The Blood Bank of Delmarva is closing its Wilmington donation center on June 27. It will bring mobile blood units to donors instead.
The move was necessitated by last month’s sale of the building that has housed the Wilmington center since 2006. Donor volume at the center has been down for several years, according to a blood bank spokesman.
“There’s simply less volume of people downtown these days,” said Director of Marketing Michael Waite.
In an effort to attract busy younger donors, the blood bank will bring mobile blood teams to workplaces and community centers.
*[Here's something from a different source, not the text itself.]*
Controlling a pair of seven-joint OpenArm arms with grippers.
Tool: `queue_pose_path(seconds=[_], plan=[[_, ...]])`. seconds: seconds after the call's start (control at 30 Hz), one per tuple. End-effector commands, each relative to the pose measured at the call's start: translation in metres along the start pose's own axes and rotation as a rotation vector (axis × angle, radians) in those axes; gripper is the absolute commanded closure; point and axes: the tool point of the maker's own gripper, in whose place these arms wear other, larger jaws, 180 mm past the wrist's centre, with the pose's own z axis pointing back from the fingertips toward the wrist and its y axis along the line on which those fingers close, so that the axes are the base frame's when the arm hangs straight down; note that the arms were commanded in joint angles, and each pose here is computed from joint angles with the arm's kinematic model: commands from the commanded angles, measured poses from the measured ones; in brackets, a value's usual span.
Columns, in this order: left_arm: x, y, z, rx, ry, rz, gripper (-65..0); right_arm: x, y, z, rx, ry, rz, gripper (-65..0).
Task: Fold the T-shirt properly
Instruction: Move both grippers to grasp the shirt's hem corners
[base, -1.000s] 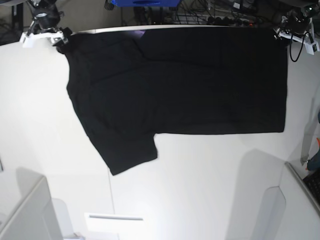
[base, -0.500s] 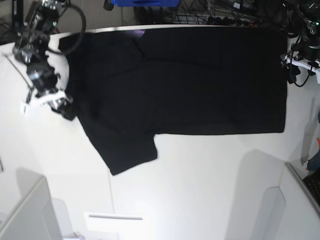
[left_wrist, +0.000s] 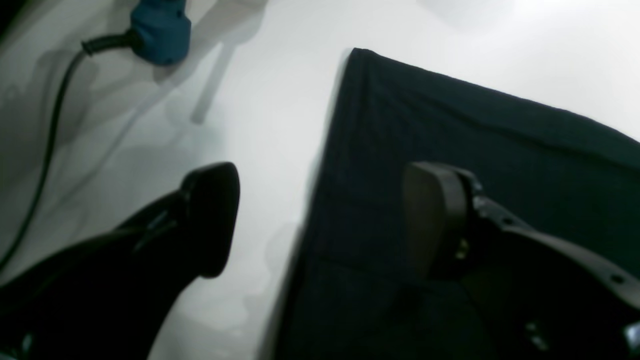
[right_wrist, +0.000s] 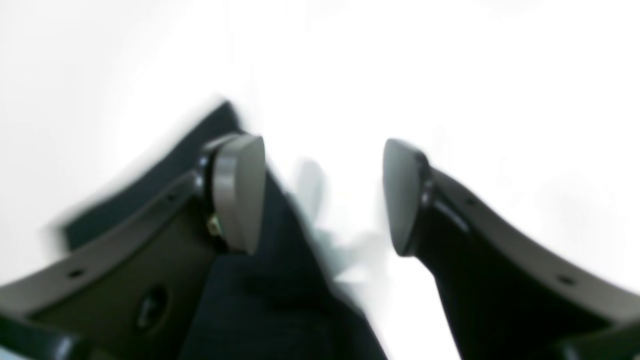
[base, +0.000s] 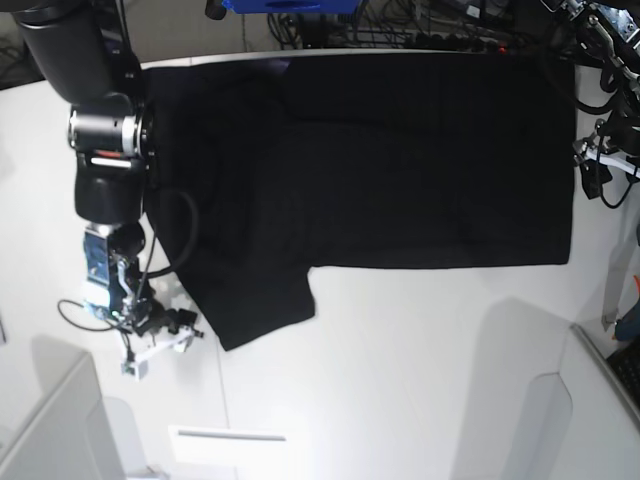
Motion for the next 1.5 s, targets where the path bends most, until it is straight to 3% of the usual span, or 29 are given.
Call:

“We don’t believe that we’re serving the community as well as we can if we could change our business model a little bit,” Waite said. “Instead of expecting donors to come to us, we’ll go to them. We are finding out that, in basically every place that we go, it’s harder and harder for people to come into our centers.”
The blood bank will continue to operate its four donation centers in Stanton, Dover, Chadds Ford, Pa., and Salisbury, Md. It will ramp up its mobile blood donation units as well to make donating more convenient for those who can’t get to a center.
“This is about us trying to be as handy as we possibly can so people can donate,” Waite said. “There are a lot of communities that we’re not close to, so we have about 30 semi-permanent locations where we do mobile draws all the time ““ community centers, fire stations.”
Blood banks nationally are facing the same issues and making similar moves, Waite said.
“This is a very critical thing that we do, and we really, truly need people to seriously consider donating blood,” he said. “We truly need the community.”
The nonprofit organization needs 350 donors a day to ensure that more than 20,000 Delmarva patients receive needed blood transfusions annually.